» **Dataset extract**:
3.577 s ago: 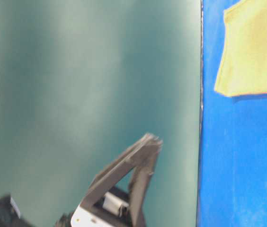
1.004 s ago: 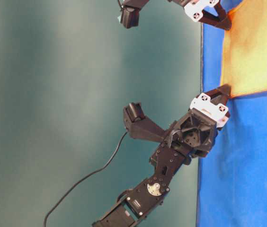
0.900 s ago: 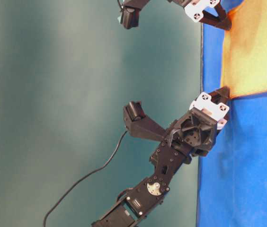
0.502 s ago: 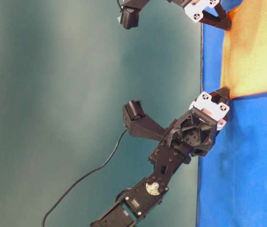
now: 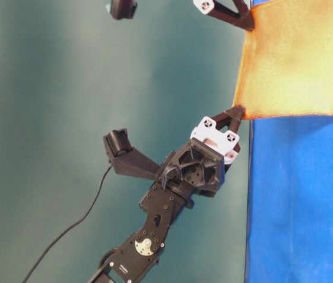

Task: Fold the orange towel.
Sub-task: 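Fold the far half of the towel toward the near edge with both grippers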

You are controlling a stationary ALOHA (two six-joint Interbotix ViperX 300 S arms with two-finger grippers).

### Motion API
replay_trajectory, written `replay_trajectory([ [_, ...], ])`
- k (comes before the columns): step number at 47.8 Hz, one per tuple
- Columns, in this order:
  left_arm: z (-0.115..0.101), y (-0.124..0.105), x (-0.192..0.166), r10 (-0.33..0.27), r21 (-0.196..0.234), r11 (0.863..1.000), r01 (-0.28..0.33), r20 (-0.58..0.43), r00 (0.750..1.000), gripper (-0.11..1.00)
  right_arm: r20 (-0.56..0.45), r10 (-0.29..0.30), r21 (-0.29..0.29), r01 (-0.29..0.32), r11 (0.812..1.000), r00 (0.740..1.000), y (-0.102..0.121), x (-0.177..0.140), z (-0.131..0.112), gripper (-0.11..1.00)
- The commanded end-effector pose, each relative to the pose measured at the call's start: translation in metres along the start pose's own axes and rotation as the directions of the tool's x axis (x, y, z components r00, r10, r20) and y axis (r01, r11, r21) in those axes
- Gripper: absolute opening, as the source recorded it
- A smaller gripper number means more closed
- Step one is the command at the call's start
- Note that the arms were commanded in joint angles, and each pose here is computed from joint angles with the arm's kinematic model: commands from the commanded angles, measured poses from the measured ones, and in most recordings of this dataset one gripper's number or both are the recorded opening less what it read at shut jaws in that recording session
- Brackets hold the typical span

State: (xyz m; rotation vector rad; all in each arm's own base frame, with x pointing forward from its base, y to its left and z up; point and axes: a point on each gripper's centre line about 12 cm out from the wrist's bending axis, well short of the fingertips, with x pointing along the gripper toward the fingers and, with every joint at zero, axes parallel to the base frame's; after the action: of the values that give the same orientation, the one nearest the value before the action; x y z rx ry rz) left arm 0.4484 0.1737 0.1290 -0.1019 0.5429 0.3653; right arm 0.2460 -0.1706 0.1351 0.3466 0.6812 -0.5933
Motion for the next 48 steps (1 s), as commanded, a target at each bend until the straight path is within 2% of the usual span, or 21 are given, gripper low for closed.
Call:
replay_trajectory([
  [1, 0.018, -0.004, -0.01, -0.009, 0.009, 1.0, 0.008, 0.046, 0.999, 0.02, 0.027, 0.006, -0.001, -0.006, 1.0, 1.0, 0.002, -0.005, 0.006, 0.05],
  [15, 0.021, -0.028, -0.022, -0.053, 0.039, 0.998, 0.051, 0.051, 0.997, 0.02, 0.043, 0.059, -0.04, -0.057, 0.998, 0.997, 0.024, -0.017, 0.007, 0.05],
  [26, 0.019, -0.067, -0.039, -0.128, 0.083, 0.989, 0.126, 0.02, 0.992, 0.02, 0.005, 0.119, -0.075, -0.118, 0.99, 0.993, 0.057, -0.04, -0.009, 0.05],
  [33, 0.007, -0.1, -0.046, -0.186, 0.119, 0.975, 0.189, -0.031, 0.982, 0.02, -0.042, 0.179, -0.083, -0.182, 0.98, 0.983, 0.081, -0.051, -0.027, 0.05],
  [39, -0.004, -0.13, -0.053, -0.238, 0.152, 0.957, 0.248, -0.078, 0.968, 0.02, -0.094, 0.228, -0.096, -0.236, 0.967, 0.969, 0.103, -0.057, -0.041, 0.05],
  [48, -0.019, -0.163, -0.059, -0.293, 0.181, 0.933, 0.312, -0.122, 0.948, 0.02, -0.162, 0.263, -0.112, -0.283, 0.953, 0.951, 0.125, -0.058, -0.059, 0.05],
])
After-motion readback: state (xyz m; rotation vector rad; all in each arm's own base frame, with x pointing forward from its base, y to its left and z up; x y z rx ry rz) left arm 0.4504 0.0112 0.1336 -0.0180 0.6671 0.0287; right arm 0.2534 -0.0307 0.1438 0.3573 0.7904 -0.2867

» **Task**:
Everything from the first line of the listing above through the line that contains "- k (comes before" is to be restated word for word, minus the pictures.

» **Answer space**:
3.577 s ago: 
1.004 s ago: 
0.900 s ago: 
0.502 s ago: 
now: 

Task: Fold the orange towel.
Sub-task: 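Fold the far half of the towel toward the near edge with both grippers
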
You are controlling a stationary ALOHA (two six-joint Interbotix ViperX 300 S arms with two-finger grippers).

### Motion API
replay_trajectory, written `replay_trajectory([ [_, ...], ])`
- k (comes before the columns): step number at 47.8 Hz, one per tuple

The answer given is complete as it stands.